Just last week, Bitcoin staged a dramatic “Rage” rally, dropping over 10% in a single day and nearly breaching the $60,000 level. Although it then rebounded strongly back to around $70,000, does this rapid sell-off constitute a “capitulation sell-off”? That is, investors panic and sell at a loss, completely releasing selling pressure and paving the way for the next bull market.
However, from the perspective of the derivatives market, the answer is likely no. According to Amberdata derivatives director Greg Magadini, signals from the futures market suggest Bitcoin still has room to fall further.
In his Monday market report, Magadini pointed out that during this decline, the futures basis (the difference between futures and spot prices) reacted noticeably cold, without the sharp changes often seen in bear markets. He said:
“The futures basis hardly showed the ‘market reaction’ expected, which makes me unsure if we’ve truly experienced the capitulation moment.”
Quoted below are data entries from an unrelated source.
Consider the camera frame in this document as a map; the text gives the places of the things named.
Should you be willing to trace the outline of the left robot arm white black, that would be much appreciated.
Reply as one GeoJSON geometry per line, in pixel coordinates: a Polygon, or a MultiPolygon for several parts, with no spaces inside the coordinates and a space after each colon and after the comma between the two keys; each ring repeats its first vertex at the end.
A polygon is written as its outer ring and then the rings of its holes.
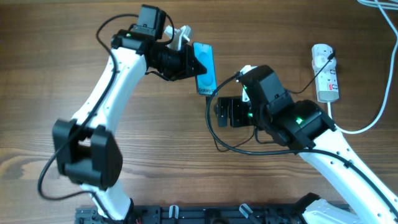
{"type": "Polygon", "coordinates": [[[134,202],[119,181],[123,156],[114,134],[129,97],[149,72],[177,81],[205,74],[209,69],[198,60],[190,44],[192,30],[182,26],[164,34],[153,30],[120,30],[110,48],[108,64],[85,104],[71,120],[57,120],[52,136],[58,171],[90,194],[102,219],[108,223],[133,223],[134,202]]]}

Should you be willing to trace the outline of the smartphone with blue screen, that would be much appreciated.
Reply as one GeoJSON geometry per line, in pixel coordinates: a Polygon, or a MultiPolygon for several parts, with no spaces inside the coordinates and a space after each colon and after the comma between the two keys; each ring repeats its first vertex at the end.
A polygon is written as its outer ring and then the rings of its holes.
{"type": "Polygon", "coordinates": [[[197,93],[199,95],[211,95],[217,87],[213,47],[194,42],[193,48],[196,59],[206,68],[206,73],[196,76],[197,93]]]}

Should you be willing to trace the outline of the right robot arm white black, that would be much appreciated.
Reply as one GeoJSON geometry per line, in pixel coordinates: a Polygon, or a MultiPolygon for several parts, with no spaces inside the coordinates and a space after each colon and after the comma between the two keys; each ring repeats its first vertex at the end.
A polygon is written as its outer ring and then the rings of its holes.
{"type": "Polygon", "coordinates": [[[363,223],[397,223],[397,196],[350,147],[335,122],[311,100],[294,101],[267,65],[237,72],[249,98],[249,123],[314,167],[363,223]]]}

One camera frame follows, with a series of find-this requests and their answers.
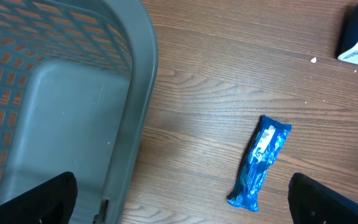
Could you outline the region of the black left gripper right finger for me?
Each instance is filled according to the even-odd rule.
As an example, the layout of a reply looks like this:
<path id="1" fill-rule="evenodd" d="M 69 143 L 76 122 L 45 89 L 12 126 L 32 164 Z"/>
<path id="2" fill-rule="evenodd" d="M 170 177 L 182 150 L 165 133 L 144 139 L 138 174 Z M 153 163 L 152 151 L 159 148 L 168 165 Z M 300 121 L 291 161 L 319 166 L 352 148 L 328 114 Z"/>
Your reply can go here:
<path id="1" fill-rule="evenodd" d="M 294 223 L 358 223 L 358 203 L 299 172 L 290 180 L 288 203 Z"/>

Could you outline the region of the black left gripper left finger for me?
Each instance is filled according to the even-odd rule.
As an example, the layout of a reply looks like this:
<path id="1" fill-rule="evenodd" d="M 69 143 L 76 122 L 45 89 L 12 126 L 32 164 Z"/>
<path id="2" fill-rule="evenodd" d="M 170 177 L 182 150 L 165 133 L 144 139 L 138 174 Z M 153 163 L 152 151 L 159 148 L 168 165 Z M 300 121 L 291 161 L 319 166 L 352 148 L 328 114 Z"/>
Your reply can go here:
<path id="1" fill-rule="evenodd" d="M 72 172 L 64 172 L 0 205 L 0 224 L 68 224 L 78 187 Z"/>

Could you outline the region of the blue snack wrapper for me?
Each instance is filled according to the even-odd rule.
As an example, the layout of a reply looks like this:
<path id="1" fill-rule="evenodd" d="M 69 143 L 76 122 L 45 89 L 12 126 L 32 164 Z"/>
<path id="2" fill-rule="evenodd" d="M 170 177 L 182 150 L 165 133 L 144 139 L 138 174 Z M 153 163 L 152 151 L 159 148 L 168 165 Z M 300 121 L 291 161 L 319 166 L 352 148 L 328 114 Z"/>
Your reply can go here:
<path id="1" fill-rule="evenodd" d="M 233 207 L 257 212 L 258 193 L 292 130 L 292 125 L 262 115 L 246 147 L 232 192 L 227 196 Z"/>

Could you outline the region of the grey plastic basket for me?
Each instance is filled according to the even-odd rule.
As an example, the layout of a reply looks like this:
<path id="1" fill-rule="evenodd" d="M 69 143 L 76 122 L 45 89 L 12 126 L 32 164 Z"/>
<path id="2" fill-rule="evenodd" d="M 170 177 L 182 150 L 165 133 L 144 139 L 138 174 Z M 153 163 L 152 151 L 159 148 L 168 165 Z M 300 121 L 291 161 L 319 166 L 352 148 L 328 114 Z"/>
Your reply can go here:
<path id="1" fill-rule="evenodd" d="M 136 0 L 0 0 L 0 205 L 64 173 L 69 223 L 120 223 L 158 69 Z"/>

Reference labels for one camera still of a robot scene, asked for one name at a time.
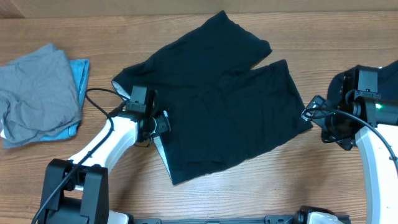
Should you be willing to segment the black shorts with patterned waistband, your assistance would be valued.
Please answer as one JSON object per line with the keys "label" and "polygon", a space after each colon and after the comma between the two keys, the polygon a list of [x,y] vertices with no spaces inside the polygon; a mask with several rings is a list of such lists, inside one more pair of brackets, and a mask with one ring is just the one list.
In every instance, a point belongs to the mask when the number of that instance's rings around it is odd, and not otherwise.
{"label": "black shorts with patterned waistband", "polygon": [[221,11],[113,78],[125,96],[136,85],[158,91],[171,125],[160,139],[173,184],[229,169],[312,127],[287,62],[258,67],[271,52]]}

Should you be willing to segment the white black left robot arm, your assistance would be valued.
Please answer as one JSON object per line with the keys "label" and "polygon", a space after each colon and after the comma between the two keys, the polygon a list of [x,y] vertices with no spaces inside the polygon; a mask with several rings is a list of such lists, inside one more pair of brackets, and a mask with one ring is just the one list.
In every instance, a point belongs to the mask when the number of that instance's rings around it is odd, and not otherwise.
{"label": "white black left robot arm", "polygon": [[134,86],[105,116],[105,126],[86,147],[47,165],[33,223],[133,223],[132,215],[109,208],[109,173],[130,147],[151,144],[171,130],[170,123],[159,110],[158,91],[145,86]]}

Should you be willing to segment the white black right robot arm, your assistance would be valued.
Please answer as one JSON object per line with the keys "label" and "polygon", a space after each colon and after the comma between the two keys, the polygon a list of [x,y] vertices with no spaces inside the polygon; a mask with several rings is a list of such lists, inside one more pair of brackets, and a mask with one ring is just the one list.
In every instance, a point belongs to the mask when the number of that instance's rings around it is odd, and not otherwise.
{"label": "white black right robot arm", "polygon": [[367,223],[397,223],[397,102],[378,91],[379,69],[345,72],[342,99],[332,105],[319,95],[301,117],[322,129],[324,143],[357,147],[363,163]]}

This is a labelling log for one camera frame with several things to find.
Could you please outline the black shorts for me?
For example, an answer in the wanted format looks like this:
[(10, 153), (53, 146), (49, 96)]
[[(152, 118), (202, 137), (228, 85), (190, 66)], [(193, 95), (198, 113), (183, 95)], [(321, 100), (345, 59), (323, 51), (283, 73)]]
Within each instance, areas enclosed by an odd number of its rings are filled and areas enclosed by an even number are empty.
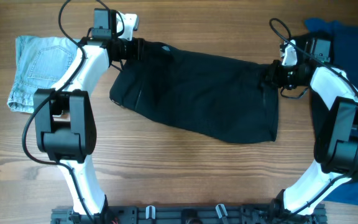
[(221, 141), (274, 141), (278, 91), (266, 64), (146, 42), (142, 60), (127, 60), (110, 100), (168, 126)]

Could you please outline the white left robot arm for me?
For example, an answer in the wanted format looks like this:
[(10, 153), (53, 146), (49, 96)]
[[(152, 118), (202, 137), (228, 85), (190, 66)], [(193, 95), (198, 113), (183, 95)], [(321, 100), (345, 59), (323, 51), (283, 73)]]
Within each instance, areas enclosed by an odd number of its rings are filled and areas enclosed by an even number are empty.
[(97, 130), (90, 94), (112, 62), (141, 60), (144, 44), (141, 38), (84, 37), (62, 79), (34, 94), (37, 147), (62, 172), (73, 198), (76, 222), (99, 219), (108, 211), (93, 165)]

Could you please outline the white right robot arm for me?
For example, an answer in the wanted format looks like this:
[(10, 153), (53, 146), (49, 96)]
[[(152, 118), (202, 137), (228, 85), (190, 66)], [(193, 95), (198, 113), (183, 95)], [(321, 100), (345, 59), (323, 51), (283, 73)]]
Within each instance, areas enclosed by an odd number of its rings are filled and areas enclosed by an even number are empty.
[(316, 135), (314, 160), (305, 173), (272, 200), (269, 218), (306, 216), (339, 186), (358, 178), (358, 89), (343, 71), (307, 63), (284, 67), (276, 60), (263, 79), (277, 87), (308, 86), (328, 113)]

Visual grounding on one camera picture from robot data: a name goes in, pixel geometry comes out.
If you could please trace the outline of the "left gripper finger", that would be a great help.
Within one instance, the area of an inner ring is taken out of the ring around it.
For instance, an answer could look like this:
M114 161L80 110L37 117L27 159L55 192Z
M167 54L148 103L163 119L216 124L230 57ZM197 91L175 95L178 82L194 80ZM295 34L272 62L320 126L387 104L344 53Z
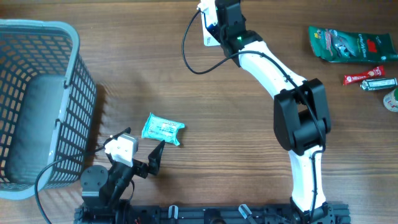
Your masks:
M159 145L148 155L148 173L152 175L157 175L160 170L160 163L162 158L162 153L164 150L165 141L161 141Z
M105 142L103 143L103 146L107 145L107 143L109 143L110 141L112 141L113 139L117 139L118 137L120 137L120 135L124 134L124 133L131 133L131 128L128 127L125 130L121 131L120 133L117 133L115 135L111 135L109 138L107 138L107 140L105 140Z

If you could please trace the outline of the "teal wet wipes pack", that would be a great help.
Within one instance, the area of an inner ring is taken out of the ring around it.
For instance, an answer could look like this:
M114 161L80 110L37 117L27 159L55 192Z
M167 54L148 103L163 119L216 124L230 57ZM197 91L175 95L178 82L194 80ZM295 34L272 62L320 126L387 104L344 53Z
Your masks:
M161 118L150 113L141 133L141 138L156 139L179 146L177 134L185 128L183 123Z

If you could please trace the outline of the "green 3M gloves bag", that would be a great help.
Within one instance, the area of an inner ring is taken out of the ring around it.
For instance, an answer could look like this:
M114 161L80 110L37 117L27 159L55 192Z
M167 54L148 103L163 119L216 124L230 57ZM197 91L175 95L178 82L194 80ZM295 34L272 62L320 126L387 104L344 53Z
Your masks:
M335 63L384 63L397 60L390 34L345 32L310 26L313 53Z

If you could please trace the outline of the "red coffee stick sachet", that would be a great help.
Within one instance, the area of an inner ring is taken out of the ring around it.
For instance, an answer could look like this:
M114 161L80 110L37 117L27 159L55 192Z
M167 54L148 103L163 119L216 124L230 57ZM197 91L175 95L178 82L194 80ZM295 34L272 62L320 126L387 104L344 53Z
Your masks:
M343 85L350 85L370 78L383 77L384 75L384 66L380 65L367 72L357 73L353 75L345 75L343 79Z

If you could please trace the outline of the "green battery pack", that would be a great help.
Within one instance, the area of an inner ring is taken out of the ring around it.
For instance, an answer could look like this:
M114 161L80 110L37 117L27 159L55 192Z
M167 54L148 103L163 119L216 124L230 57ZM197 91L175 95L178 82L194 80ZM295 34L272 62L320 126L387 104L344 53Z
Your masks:
M383 90L397 86L396 78L376 78L363 80L360 87L365 91Z

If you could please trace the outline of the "green lid jar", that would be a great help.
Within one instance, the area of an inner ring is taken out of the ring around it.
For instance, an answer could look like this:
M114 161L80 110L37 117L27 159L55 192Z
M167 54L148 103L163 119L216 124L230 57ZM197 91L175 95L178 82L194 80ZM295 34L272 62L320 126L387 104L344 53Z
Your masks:
M398 102L397 102L397 92L398 88L392 90L383 98L383 104L391 112L398 112Z

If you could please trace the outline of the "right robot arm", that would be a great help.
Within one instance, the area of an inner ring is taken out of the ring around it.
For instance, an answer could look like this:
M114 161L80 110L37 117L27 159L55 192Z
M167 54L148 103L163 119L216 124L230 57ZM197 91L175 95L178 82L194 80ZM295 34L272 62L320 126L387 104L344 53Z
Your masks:
M295 221L318 222L328 214L321 162L331 119L324 85L291 71L259 34L246 29L240 1L215 1L211 11L217 16L217 40L225 55L254 76L274 100L274 133L292 166Z

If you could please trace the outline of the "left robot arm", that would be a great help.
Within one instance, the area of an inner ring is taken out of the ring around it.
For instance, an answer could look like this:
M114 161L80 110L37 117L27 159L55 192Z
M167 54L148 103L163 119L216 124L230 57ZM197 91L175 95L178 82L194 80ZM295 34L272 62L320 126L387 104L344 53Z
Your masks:
M75 209L74 223L159 223L159 208L133 208L132 198L122 199L129 185L135 186L134 176L147 178L157 175L165 141L161 141L144 163L134 158L139 146L131 129L110 136L103 144L111 163L109 169L95 165L85 169L80 177L83 203Z

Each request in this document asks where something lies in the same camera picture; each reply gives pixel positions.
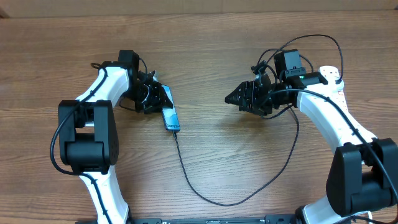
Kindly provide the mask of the blue Galaxy smartphone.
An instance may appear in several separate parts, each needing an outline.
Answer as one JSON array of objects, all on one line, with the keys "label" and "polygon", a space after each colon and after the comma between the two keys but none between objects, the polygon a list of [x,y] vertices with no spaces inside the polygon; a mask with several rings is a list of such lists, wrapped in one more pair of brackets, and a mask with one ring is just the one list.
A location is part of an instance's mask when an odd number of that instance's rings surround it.
[{"label": "blue Galaxy smartphone", "polygon": [[179,132],[180,131],[180,123],[178,121],[177,111],[175,109],[174,101],[172,98],[171,89],[167,85],[162,85],[165,90],[165,94],[167,98],[171,101],[172,107],[163,107],[162,108],[162,117],[165,124],[165,129],[168,131]]}]

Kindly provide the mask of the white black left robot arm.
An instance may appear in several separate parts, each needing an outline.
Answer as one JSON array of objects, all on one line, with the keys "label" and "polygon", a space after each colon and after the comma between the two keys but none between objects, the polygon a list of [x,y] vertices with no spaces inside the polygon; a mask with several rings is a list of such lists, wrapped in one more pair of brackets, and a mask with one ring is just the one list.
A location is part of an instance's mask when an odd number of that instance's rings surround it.
[{"label": "white black left robot arm", "polygon": [[116,61],[92,63],[97,79],[75,100],[58,106],[58,127],[50,143],[54,168],[78,176],[87,186],[97,212],[95,223],[133,223],[116,177],[119,139],[114,107],[132,100],[133,111],[161,113],[168,131],[180,131],[171,89],[157,72],[140,71],[143,61],[133,50],[120,50]]}]

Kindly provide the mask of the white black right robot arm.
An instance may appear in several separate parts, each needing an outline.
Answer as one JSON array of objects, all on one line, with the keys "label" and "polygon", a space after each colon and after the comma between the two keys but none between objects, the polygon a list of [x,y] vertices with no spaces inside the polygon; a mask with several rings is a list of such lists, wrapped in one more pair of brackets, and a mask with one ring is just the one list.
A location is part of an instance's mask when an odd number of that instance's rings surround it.
[{"label": "white black right robot arm", "polygon": [[333,161],[325,196],[298,208],[289,222],[370,222],[371,212],[397,205],[397,144],[378,138],[352,117],[337,68],[307,70],[302,60],[295,49],[276,52],[275,82],[267,76],[268,63],[261,61],[251,69],[255,79],[242,82],[225,102],[267,117],[282,105],[297,108],[329,144]]}]
He refers to the typical relationship change between futures and spot prices during a bearish trend, especially in market clearing phases.
Futures allow traders to buy or sell the underlying asset, such as Bitcoin, at a predetermined price at a future date. Investors can bet on price movements—going long when bullish, short when expecting a decline—without holding Bitcoin itself. Therefore, the spread between futures and spot prices (the basis) often serves as an important indicator of market sentiment and positioning.
When futures prices are significantly above spot, it indicates a bullish market, with investors willing to pay a premium for future price increases; conversely, when futures trade below spot, showing a discount, it signals heavy selling pressure and market pessimism.
Looking at Bitcoin history, bear markets often bottom when futures and perpetual contracts show a “large discount.” This extreme negative spread reflects a complete collapse of market confidence, with holders panic-selling (capitulation), marking the final shakeout phase of a bear market.
However, during last week’s volatility, the futures discount was only fleeting.
Magadini notes that although Bitcoin’s 90-day futures basis did gradually decline with each dip, the fluctuation was almost never more than -100 basis points, and a deep discount did not form. Currently, Bitcoin’s fixed futures basis remains around 4%, nearly on par with risk-free US Treasury yields.
If we look back to the end of the 2022 bear market, when Bitcoin fell below $20,000, the 90-day futures premium once reached as high as 9%, clearly reflecting extreme pessimism and widespread deleveraging.
Based on historical patterns, Bitcoin may still need to dip further, forcing futures traders into full capitulation, pushing futures prices into deep discount territory—only then would a true bottom be confirmed.